Knowing what you now know about how breast collars affect the horse’s shoulders, how would you judge this combination when the going gets steep, rough, rocky? Are you going to be driving in soft, deep footing a lot? Do you wish your horse to give a brilliant, free-legged performance in a deeply footed arena?
The breast collar/low singletree combination.This would include the ubiquitous and to me, gut-wrenching combination of very low draft (singletree mounted very low) four wheeled marathon vehicles, with the horse coupled in very close to the vehicle, making a dreadfully steep angle of draft.
It is common to not only harness horses to these carriages with breast collars collars, but to hitch them so closely to the carriage that they can “poop over the dashboard onto the driver’s boots.” Two things happen in this situation. The first is that the angle of draft caused by the traces slanting downward from neckstrap to singletree causes the weight of the vehicle to be transferred to the top of the horse’s neck. The second is that the very close coupling of horse to vehicle exacerbates the steep angle of draft and causes the horse to actually have to lift the front end of the vehicle with every step. Add to that the typical construction of the vehicle which throws most of the weight over the front end (requiring an active live body on the back step to  keep the rear wheels on the ground), and you have a combination which forces the horse to waste great deal of his “pushing” strength to carry the front end of the vehicle. He is lifting the front end of the vehicle with each stride!
You say the marathon vehicle is built for cross country driving – but is it? And is it a breast collar that you want to harness him with for this vehicle? Are you going to use this combination for hours of recreational – or perhaps competitive distance – driving? 

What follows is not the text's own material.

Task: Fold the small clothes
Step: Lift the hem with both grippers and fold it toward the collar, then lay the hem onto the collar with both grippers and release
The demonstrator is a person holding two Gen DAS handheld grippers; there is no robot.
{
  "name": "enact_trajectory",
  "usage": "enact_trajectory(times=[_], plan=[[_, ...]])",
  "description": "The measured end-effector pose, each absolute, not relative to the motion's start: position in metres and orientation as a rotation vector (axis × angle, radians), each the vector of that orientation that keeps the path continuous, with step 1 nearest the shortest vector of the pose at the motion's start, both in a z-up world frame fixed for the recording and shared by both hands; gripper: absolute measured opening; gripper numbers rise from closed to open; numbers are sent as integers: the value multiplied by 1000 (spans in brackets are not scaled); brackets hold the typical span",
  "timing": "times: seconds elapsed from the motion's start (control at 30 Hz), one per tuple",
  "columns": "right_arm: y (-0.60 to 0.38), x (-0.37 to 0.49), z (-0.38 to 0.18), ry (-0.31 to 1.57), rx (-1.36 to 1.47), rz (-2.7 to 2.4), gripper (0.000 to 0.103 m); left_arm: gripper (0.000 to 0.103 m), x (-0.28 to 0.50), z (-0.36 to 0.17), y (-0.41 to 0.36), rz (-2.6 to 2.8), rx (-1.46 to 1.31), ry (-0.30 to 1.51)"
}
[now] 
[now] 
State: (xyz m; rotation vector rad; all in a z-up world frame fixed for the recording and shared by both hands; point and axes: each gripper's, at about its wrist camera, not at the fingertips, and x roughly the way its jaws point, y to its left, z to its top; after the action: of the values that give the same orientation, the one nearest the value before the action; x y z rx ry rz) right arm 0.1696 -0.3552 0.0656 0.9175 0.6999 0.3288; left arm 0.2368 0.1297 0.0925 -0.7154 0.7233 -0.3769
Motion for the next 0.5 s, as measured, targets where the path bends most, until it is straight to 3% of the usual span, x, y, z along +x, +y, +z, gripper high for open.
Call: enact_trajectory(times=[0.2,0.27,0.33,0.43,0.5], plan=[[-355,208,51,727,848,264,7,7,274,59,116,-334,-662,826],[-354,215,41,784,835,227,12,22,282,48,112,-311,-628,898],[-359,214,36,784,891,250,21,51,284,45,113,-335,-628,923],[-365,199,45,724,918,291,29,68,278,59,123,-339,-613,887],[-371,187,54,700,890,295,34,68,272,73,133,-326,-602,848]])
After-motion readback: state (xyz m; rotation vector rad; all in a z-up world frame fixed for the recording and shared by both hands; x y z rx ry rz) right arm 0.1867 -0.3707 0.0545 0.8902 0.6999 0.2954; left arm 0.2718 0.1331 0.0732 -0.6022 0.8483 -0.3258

_The Neck Collar/Low Draft Vehicle_
I was looking at a photo of a horse nicely harnessed to a low-singletree marathon vehicle with a neck collar this morning. But something still was not right. Then I remembered a photo of one of my own previous turnouts, my horse hitched with neck collar to a similar low-singletree marathon vehicle, and I remembered why it still didn’t look right. Once again, both horses were coupled in too closely to the vehicle. The angle of draft was too steep. How do I know that? It’s called “Balanced Draft,” and we’re coming around to that subject.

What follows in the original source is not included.